**Data section:**
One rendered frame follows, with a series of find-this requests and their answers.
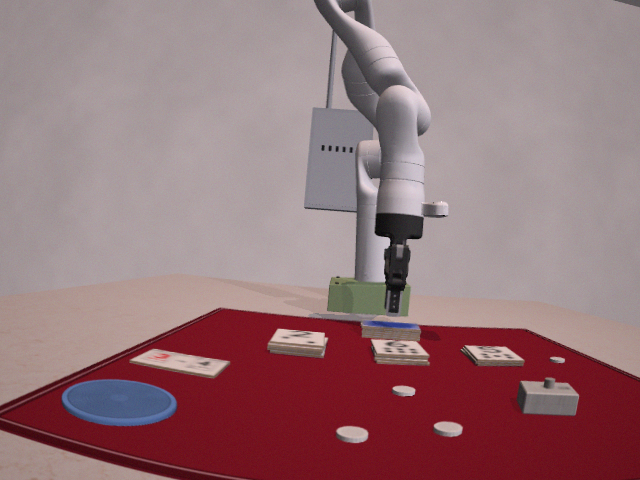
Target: white round chip
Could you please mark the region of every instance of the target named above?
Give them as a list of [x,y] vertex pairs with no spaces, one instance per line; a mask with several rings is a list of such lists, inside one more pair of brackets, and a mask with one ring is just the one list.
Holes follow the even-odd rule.
[[399,397],[412,397],[416,394],[416,389],[406,385],[396,385],[393,387],[393,393]]
[[362,443],[369,438],[369,432],[360,427],[340,427],[336,430],[336,437],[347,443]]
[[457,437],[462,433],[462,425],[454,422],[438,422],[433,426],[433,431],[443,437]]

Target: red felt surface
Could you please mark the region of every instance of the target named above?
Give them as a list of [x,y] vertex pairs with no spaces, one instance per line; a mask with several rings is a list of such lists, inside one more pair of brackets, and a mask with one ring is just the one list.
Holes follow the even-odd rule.
[[[269,353],[277,328],[325,332],[325,358]],[[358,323],[216,310],[0,407],[0,429],[184,479],[640,478],[640,379],[521,329],[423,326],[420,344],[430,366],[378,365]],[[477,367],[464,345],[507,346],[525,365]],[[209,379],[129,362],[151,348],[231,364]],[[580,394],[575,417],[521,413],[519,382],[545,377]],[[164,388],[178,409],[110,427],[63,408],[69,386],[107,378]],[[395,385],[416,395],[393,395]],[[440,421],[462,435],[436,435]],[[345,425],[369,439],[338,440]]]

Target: stack of playing cards
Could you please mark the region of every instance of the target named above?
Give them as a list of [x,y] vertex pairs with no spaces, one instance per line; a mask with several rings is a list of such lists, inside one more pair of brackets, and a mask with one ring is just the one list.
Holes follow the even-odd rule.
[[418,342],[371,340],[376,363],[388,365],[429,365],[429,354]]
[[162,368],[163,370],[210,378],[217,377],[230,363],[228,360],[195,357],[193,355],[167,352],[166,350],[158,350],[156,348],[142,355],[138,355],[136,358],[132,358],[130,362],[147,367]]
[[362,338],[420,341],[420,327],[415,323],[369,320],[360,325],[362,326]]
[[521,367],[524,359],[519,357],[507,347],[478,347],[476,345],[465,345],[462,349],[473,363],[481,367],[491,365],[503,367]]
[[279,328],[273,334],[267,348],[271,353],[323,358],[329,339],[324,332],[305,332]]

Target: blue plate
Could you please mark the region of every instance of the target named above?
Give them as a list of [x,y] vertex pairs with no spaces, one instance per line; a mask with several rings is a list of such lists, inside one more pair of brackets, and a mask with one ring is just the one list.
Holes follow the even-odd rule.
[[132,427],[160,422],[173,415],[173,395],[148,383],[92,380],[73,385],[62,394],[64,408],[82,420]]

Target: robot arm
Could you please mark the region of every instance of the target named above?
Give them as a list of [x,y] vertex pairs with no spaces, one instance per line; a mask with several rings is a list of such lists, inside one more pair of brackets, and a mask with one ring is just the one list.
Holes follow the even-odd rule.
[[390,238],[385,307],[387,314],[398,315],[411,257],[407,240],[422,237],[424,156],[418,136],[429,128],[431,112],[389,42],[373,29],[370,0],[315,3],[347,46],[342,66],[347,96],[378,130],[382,166],[375,233]]

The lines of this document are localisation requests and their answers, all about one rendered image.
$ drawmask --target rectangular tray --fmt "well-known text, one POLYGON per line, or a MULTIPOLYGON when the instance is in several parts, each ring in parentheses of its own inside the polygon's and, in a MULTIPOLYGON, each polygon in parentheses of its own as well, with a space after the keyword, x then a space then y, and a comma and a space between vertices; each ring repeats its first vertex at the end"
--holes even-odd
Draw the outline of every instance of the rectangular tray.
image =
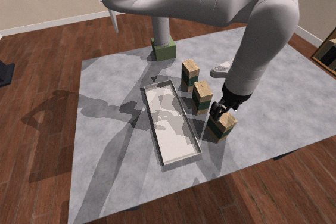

**Problem details:** When you write out the material above, keep every line exact and drop each picture.

**Written response:**
One rendered frame follows, with a series of find-this requests and their answers.
Target: white round chip
Could you please mark the region of every instance of the target named above?
Give them as a list of [x,y] vertex pairs with no spaces, one instance per line; a mask with several rings is a list of such lists, inside one more pair of brackets, and a mask with one ring is just the one list.
Holes follow the even-odd rule.
[[399,397],[412,397],[416,394],[416,389],[406,385],[396,385],[393,387],[393,393]]
[[362,443],[369,438],[369,432],[360,427],[340,427],[336,430],[336,437],[347,443]]
[[457,437],[462,433],[462,425],[454,422],[438,422],[433,426],[433,431],[443,437]]

Target: red felt surface
Could you please mark the region of every instance of the target named above?
Give them as a list of [x,y] vertex pairs with no spaces, one instance per line; a mask with several rings is a list of such lists, inside one more pair of brackets, and a mask with one ring is just the one list.
Holes follow the even-odd rule.
[[[269,353],[277,328],[325,332],[325,358]],[[358,323],[216,310],[0,407],[0,429],[184,479],[640,478],[640,379],[521,329],[423,326],[420,344],[430,366],[378,365]],[[477,367],[464,345],[507,346],[525,365]],[[209,379],[129,362],[151,348],[231,364]],[[580,394],[575,417],[521,413],[519,382],[545,377]],[[164,388],[178,409],[110,427],[63,408],[69,386],[107,378]],[[395,385],[416,395],[393,395]],[[440,421],[462,435],[436,435]],[[345,425],[369,439],[338,440]]]

Target: stack of playing cards
Could you please mark the region of every instance of the target named above?
Give them as a list of [x,y] vertex pairs with no spaces, one instance per line; a mask with several rings is a list of such lists, inside one more pair of brackets, and a mask with one ring is just the one list.
Holes follow the even-odd rule.
[[418,342],[371,340],[376,363],[388,365],[429,365],[429,354]]
[[162,368],[163,370],[210,378],[217,377],[230,363],[228,360],[195,357],[193,355],[167,352],[166,350],[158,350],[156,348],[142,355],[138,355],[136,358],[132,358],[130,362],[147,367]]
[[362,338],[420,341],[420,327],[415,323],[369,320],[360,325],[362,326]]
[[521,367],[524,359],[519,357],[507,347],[478,347],[476,345],[465,345],[462,349],[473,363],[481,367],[491,365],[503,367]]
[[279,328],[273,334],[267,348],[271,353],[323,358],[329,339],[324,332],[305,332]]

Target: blue plate
Could you please mark the region of every instance of the target named above?
Give them as a list of [x,y] vertex pairs with no spaces, one instance per line; a mask with several rings is a list of such lists, inside one more pair of brackets, and a mask with one ring is just the one list.
Holes follow the even-odd rule.
[[132,427],[160,422],[173,415],[173,395],[148,383],[92,380],[73,385],[62,394],[64,408],[82,420]]

Target: robot arm
Could you please mark the region of every instance of the target named above?
Give them as a list of [x,y] vertex pairs with no spaces, one instance per line; a mask with several rings is a list of such lists, inside one more pair of brackets, and a mask with one ring is just the one list.
Holes follow the even-odd rule.
[[390,238],[385,307],[387,314],[398,315],[411,257],[407,240],[422,237],[424,156],[418,136],[429,128],[431,112],[389,42],[373,29],[370,0],[315,3],[347,46],[342,66],[347,96],[378,130],[382,166],[375,233]]

The lines of this document are localisation requests and their answers, all about one rendered image.
$ drawmask --target rectangular tray --fmt "well-known text, one POLYGON per line, or a MULTIPOLYGON when the instance is in several parts, each ring in parentheses of its own inside the polygon's and, in a MULTIPOLYGON, each polygon in parentheses of its own as well, with a space after the keyword, x then a space then y, and a comma and a space between vertices; each ring repeats its first vertex at the end"
--holes even-odd
Draw the outline of every instance of the rectangular tray.
image =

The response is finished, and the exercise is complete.